#### Exercise requirements
In the records that follow, the lines from the one containing "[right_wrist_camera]" to the one containing "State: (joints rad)", inclusive, are to be given again exactly.
*** Records Section Begins ***
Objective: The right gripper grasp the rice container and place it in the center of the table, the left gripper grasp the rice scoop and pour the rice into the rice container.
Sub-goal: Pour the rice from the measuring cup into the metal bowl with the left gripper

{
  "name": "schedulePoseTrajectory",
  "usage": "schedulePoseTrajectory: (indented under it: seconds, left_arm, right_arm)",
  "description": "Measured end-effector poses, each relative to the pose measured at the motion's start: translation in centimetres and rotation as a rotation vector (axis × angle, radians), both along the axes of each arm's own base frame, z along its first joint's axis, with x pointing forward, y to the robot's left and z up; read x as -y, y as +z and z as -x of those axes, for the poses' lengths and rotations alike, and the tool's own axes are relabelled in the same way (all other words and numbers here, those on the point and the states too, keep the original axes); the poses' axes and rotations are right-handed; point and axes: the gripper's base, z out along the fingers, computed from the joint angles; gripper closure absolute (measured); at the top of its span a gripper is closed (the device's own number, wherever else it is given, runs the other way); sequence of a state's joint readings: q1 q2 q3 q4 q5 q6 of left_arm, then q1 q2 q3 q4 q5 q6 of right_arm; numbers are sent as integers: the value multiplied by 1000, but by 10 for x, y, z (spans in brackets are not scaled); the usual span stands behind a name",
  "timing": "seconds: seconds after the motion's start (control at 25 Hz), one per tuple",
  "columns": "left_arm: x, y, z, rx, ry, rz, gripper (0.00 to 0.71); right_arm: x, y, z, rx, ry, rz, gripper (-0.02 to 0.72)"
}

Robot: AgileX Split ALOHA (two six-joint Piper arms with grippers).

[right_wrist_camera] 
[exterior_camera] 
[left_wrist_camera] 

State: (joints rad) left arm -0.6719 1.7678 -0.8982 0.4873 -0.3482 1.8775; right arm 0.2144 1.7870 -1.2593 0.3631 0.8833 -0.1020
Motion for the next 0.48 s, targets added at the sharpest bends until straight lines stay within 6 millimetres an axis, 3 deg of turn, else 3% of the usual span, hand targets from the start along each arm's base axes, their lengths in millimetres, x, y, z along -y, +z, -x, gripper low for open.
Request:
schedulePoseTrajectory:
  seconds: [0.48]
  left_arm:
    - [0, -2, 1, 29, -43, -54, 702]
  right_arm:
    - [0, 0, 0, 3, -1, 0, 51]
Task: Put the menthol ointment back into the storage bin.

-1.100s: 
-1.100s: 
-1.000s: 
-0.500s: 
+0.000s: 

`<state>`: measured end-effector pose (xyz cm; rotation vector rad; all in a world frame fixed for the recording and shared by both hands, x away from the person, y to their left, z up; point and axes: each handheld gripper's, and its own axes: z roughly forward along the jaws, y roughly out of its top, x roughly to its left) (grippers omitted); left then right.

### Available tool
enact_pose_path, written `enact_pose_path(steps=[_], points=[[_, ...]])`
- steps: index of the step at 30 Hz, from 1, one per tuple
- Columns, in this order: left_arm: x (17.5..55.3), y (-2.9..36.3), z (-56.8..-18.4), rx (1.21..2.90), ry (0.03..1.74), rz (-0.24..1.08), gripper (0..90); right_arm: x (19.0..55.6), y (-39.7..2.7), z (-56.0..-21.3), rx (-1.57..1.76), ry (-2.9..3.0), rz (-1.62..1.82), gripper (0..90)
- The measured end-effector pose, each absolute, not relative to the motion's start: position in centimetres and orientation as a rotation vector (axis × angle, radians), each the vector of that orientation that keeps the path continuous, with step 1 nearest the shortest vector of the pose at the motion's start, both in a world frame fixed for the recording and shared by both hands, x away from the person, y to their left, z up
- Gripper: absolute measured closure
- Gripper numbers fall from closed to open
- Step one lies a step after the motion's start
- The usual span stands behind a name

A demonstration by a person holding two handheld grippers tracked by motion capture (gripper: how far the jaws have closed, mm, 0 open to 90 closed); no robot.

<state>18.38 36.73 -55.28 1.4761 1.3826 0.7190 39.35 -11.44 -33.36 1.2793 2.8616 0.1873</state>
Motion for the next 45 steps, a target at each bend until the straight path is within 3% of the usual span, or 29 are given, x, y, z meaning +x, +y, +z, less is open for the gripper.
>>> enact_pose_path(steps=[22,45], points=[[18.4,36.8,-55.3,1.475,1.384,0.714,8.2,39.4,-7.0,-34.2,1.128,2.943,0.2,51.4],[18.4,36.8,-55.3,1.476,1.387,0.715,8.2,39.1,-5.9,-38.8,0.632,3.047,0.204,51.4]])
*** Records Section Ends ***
#### Response
[right_wrist_camera] 
[exterior_camera] 
[left_wrist_camera] 

State: (joints rad) left arm -0.6719 1.7678 -0.8982 0.4873 -0.3482 1.8775; right arm 0.2144 1.7870 -1.2593 0.3631 0.8833 -0.1020

That concludes the answer to the exercise.